A rare winter visitor sighted at Ponnani

Mew gulls fly to warmer tropics to escape the harsh winter in their native lands

Updated - December 02, 2017 11:48 pm IST - KOCHI

A mew gull

A mew gull

A rare winter visitor to India, the Mew gull, is confirmed to have been sighted near the Ponnani estuary, where the Bharathapuzha river meets the Arabian sea. This is the first record of the bird in Kerala, as well as its first sighting south of Goa.

“The bird, along with other species of gulls, was on the ground near a set of fish-drying huts around 50 metres inland from the coast,” said birdwatcher and photography enthusiast Arun Bhaskaran, who sighted and photographed the Mew gull Larus canus on February 2 this year.

However, he reported it on the public bird forum E-bird as a different species: the Black-headed gull. Gull species, which belong to the bird family Laridae, are extremely difficult to identify: many look alike and can be told apart only by a very trained eye.

Or in this case, a photograph. It was Portuguese birdwatcher Pedro Fernandes – after seeing Bhaskaran’s photograph on E-bird – who alerted birdwatchers to the fact that the bird is Mew gull.

Ten Indian birdwatchers reviewed and verified this, coming to the same consensus early last week. Mew gulls, native to northern Europe, northern Asia and north western America, are winter migrants, flying to the warmer tropics to escape the harsh winter in their native lands.

Though India sees many winter migrants fly in between the months of September and March, there are very few records of Mew gulls in India. Of the less than 10 records of the species in the country – from Delhi, Uttar Pradesh, Punjab and Goa – only two are accompanied with photographs. “It was only because I uploaded the photograph on a public birdwatching forum such as E-bird that the bird could be correctly identified as Mew gull,” said Mr. Bhaskaran, a clerk at the Ponnani Government Hospital.

This should serve as an encouragement for photographers to upload their images on such public fora, said Nameer P.O., professor, Kerala Agricultural University’s College of Forestry.

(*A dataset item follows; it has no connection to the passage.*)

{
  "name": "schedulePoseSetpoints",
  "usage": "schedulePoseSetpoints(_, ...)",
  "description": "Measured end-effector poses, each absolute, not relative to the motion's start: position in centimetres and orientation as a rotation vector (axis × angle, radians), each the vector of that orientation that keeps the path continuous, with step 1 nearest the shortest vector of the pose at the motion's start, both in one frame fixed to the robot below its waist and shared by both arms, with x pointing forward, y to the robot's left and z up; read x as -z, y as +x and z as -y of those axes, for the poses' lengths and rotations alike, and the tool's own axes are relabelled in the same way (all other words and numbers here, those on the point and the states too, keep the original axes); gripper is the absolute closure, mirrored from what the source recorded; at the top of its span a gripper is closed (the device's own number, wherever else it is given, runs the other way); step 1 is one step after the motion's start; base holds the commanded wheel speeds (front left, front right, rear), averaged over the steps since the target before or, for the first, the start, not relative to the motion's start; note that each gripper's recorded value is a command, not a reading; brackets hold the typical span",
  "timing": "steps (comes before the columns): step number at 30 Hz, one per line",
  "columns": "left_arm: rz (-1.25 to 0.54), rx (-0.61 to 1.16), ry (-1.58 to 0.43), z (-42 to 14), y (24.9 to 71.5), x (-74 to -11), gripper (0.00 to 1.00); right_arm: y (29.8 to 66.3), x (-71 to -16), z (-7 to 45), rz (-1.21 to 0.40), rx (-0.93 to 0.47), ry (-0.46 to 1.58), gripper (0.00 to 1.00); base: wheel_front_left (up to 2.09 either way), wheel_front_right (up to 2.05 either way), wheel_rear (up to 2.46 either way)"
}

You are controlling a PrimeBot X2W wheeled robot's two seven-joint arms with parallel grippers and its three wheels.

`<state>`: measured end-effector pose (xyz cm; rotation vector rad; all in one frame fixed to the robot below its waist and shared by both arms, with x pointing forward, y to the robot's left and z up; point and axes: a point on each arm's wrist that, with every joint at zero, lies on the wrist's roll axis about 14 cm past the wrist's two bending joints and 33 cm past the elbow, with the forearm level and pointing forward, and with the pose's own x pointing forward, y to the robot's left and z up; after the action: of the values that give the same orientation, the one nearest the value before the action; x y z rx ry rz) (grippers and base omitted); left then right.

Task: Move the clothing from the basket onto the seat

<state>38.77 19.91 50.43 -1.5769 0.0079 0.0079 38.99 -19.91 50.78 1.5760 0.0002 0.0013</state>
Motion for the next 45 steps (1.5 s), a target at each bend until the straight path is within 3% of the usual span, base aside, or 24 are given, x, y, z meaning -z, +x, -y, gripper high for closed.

“Birdwatching has now become very gadget-oriented, and photographers’ data – their photographs – can come in useful for not just birdwatching communities, but science too, especially when they participate in such citizen science-based initiatives,” he said. E-bird is a citizen science programme which accepts bird sighting information from non-scientists to study the distribution, abundances, and population trends of birds across the world. As many as 8,000 users across India list their bird sightings on E-bird.